# Qutrit analogues of controlled Z and cc-Z gates

I am trying to look for the qutrit analogues of a controlled-Z, and a cc-Z (Z gate with two controls) for qubits.

There is a previous answer that gives a qutrit analogue of a CNOT gate, but does not talk about the gates I mentioned.

Note that controlled-Z is a Clifford gate. So, it is expected any qutrit analogue should also be a Clifford gate.

• Aug 30 '21 at 14:55
• Look at the qudit formulation of the stabiliser formailsm.

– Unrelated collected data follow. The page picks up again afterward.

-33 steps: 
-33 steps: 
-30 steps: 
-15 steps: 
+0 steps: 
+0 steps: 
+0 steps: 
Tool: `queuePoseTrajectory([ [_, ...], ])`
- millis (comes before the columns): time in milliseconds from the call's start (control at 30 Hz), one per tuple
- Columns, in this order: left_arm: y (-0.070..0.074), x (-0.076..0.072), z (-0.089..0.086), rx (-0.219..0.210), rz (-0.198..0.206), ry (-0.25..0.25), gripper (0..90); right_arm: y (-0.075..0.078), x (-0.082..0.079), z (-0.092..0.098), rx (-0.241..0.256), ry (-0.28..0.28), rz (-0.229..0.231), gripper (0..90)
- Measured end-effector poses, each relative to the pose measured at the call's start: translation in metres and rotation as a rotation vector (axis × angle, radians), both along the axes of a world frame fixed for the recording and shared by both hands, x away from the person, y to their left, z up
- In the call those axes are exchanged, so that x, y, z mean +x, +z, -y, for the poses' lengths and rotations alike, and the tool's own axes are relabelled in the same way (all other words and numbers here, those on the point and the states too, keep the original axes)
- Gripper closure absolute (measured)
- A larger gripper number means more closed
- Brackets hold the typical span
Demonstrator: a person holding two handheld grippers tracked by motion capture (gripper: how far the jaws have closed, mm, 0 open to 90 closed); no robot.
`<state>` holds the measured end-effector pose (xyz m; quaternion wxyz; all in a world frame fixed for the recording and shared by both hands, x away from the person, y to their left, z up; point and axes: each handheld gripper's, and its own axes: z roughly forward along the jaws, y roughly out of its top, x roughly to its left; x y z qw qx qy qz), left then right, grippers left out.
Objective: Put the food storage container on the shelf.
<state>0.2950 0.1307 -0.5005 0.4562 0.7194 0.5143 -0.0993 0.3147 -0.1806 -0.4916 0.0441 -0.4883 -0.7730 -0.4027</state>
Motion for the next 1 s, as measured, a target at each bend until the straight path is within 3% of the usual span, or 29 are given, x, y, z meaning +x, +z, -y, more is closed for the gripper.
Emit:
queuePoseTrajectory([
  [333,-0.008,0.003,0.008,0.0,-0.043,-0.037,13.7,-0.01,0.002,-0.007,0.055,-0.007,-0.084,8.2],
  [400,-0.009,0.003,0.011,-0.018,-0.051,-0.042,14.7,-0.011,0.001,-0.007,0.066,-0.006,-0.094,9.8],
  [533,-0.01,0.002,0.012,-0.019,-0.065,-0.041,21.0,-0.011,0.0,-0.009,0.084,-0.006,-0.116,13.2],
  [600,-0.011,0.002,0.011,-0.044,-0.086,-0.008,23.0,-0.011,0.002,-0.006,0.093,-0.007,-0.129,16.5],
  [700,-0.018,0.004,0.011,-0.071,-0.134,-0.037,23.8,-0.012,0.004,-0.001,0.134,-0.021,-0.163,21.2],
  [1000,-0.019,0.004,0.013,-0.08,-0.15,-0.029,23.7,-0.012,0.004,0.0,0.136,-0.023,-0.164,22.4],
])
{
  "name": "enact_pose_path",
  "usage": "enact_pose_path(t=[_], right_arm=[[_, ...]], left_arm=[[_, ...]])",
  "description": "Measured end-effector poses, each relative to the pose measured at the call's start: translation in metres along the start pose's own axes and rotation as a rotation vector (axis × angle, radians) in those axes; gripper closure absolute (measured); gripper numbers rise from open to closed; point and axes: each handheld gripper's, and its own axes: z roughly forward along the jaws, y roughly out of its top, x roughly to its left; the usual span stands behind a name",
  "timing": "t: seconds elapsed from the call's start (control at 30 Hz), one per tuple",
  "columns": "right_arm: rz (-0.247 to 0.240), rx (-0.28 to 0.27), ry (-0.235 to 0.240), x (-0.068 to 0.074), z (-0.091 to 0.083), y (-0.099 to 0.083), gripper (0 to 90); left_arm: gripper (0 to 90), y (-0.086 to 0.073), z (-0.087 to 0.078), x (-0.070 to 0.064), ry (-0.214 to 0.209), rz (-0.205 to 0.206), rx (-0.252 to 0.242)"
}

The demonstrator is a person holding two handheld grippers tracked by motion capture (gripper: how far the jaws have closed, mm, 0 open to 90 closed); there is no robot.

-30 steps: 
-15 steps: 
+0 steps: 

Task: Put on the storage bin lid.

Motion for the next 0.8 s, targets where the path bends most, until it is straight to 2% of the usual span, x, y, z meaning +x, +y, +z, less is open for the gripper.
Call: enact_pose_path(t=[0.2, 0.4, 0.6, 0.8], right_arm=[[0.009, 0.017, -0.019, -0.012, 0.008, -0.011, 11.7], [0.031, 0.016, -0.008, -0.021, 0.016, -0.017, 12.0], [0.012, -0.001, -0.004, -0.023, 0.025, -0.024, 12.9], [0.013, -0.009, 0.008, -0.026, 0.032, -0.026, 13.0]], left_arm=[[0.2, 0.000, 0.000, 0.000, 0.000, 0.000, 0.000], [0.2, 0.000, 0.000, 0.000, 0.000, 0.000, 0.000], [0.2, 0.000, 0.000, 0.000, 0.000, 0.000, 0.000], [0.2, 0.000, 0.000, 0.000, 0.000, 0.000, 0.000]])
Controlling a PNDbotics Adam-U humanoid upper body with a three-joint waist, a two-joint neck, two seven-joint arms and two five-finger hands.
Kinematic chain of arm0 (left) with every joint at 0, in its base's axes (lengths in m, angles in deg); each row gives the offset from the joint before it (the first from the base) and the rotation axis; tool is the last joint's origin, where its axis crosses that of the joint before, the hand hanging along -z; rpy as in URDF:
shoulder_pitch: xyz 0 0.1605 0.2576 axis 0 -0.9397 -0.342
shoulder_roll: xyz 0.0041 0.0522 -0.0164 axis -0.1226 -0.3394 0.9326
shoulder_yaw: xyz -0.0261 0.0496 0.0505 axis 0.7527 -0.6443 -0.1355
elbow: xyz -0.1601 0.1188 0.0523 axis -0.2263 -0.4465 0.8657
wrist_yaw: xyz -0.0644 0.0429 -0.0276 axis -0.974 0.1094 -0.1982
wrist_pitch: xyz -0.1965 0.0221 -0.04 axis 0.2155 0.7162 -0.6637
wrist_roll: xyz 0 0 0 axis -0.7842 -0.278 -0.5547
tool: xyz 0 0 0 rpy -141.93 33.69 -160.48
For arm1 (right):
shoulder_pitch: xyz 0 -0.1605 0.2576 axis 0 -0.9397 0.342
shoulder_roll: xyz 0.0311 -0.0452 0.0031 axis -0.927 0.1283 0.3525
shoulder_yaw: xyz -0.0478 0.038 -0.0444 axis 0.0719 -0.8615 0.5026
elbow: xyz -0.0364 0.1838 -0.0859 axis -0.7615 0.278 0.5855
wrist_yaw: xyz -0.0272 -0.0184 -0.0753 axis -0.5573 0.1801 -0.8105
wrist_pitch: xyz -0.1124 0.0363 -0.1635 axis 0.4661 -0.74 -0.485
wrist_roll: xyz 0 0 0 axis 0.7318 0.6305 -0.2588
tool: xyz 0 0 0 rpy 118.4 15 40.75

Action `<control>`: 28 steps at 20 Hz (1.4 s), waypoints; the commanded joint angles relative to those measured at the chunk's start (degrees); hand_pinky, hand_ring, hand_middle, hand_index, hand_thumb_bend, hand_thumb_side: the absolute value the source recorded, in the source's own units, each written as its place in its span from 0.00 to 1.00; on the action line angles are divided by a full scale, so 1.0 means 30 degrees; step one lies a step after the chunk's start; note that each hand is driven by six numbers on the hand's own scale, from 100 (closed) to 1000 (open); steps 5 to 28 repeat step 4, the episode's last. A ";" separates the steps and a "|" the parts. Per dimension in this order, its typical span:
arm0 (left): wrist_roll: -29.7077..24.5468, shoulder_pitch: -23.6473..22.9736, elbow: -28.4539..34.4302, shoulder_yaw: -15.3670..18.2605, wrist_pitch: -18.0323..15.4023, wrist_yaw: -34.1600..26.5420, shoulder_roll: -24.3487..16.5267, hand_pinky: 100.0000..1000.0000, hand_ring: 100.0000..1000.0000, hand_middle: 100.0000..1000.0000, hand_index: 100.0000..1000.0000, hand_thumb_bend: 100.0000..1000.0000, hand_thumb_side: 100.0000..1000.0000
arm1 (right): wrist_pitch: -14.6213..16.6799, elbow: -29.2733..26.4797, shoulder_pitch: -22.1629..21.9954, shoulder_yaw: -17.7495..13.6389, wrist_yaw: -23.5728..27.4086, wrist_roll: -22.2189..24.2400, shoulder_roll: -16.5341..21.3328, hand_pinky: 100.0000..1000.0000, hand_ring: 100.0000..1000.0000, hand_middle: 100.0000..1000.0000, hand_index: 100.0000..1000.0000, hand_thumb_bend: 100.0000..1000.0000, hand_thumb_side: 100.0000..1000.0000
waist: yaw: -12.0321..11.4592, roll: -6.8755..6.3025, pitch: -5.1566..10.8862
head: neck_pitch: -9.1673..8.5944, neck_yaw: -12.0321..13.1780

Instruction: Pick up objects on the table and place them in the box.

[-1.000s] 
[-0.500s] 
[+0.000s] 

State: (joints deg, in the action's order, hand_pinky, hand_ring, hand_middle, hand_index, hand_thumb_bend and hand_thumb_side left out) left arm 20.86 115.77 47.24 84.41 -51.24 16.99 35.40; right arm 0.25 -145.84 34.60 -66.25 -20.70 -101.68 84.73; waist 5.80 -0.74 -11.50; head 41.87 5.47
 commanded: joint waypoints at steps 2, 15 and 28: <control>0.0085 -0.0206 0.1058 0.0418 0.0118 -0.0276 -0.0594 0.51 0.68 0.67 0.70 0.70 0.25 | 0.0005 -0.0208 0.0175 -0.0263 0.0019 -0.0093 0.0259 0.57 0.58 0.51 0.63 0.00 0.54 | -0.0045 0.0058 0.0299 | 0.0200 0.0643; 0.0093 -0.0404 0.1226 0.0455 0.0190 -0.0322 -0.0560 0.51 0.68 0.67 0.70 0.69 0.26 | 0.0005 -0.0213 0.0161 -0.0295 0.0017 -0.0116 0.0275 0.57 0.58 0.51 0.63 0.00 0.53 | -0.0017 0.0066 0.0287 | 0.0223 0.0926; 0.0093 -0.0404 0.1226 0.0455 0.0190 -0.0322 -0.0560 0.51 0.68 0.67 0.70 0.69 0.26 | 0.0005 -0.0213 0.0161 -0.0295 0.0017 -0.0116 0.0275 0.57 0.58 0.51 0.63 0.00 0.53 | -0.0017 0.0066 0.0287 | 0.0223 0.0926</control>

There are tons of papers, e.g. one by Gottesman from 1999 arxiv.org/abs/quant-ph/9802007 ... Sep 1 '21 at 10:59

Based on the paper Elementary gates of ternary quantum logic circuit, the extensions of the Z gate are as follows

$$\begin{gather} Z^{[0]} = \text{diag}\{-1, I_2\} = \begin{bmatrix} -1 & 0 & 0 \\ 0 & 1 & 0 \\ 0 & 0 & 1 \end{bmatrix} \\ Z^{[1]} = \text{diag}\{1, -1, 1\} = \begin{bmatrix} 1 & 0 & 0 \\ 0 & -1 & 0 \\ 0 & 0 & 1 \end{bmatrix} \\ Z^{[2]} = \text{diag}\{I_2,-1\} = \begin{bmatrix} 1 & 0 & 0 \\ 0 & 1 & 0 \\ 0 & 0 & -1 \end{bmatrix} \end{gather}$$

The controlled variant, denoted $$TCZ$$, is defined as the gate that implements $$Z^{[n']}$$ on the target qutrit iff the control qutrit is in the state $$|n\rangle$$ where $$n\in\{0, 1, 2\}$$. Figure 3 (a) below gives the circuit representation of the $$TCZ$$ gate.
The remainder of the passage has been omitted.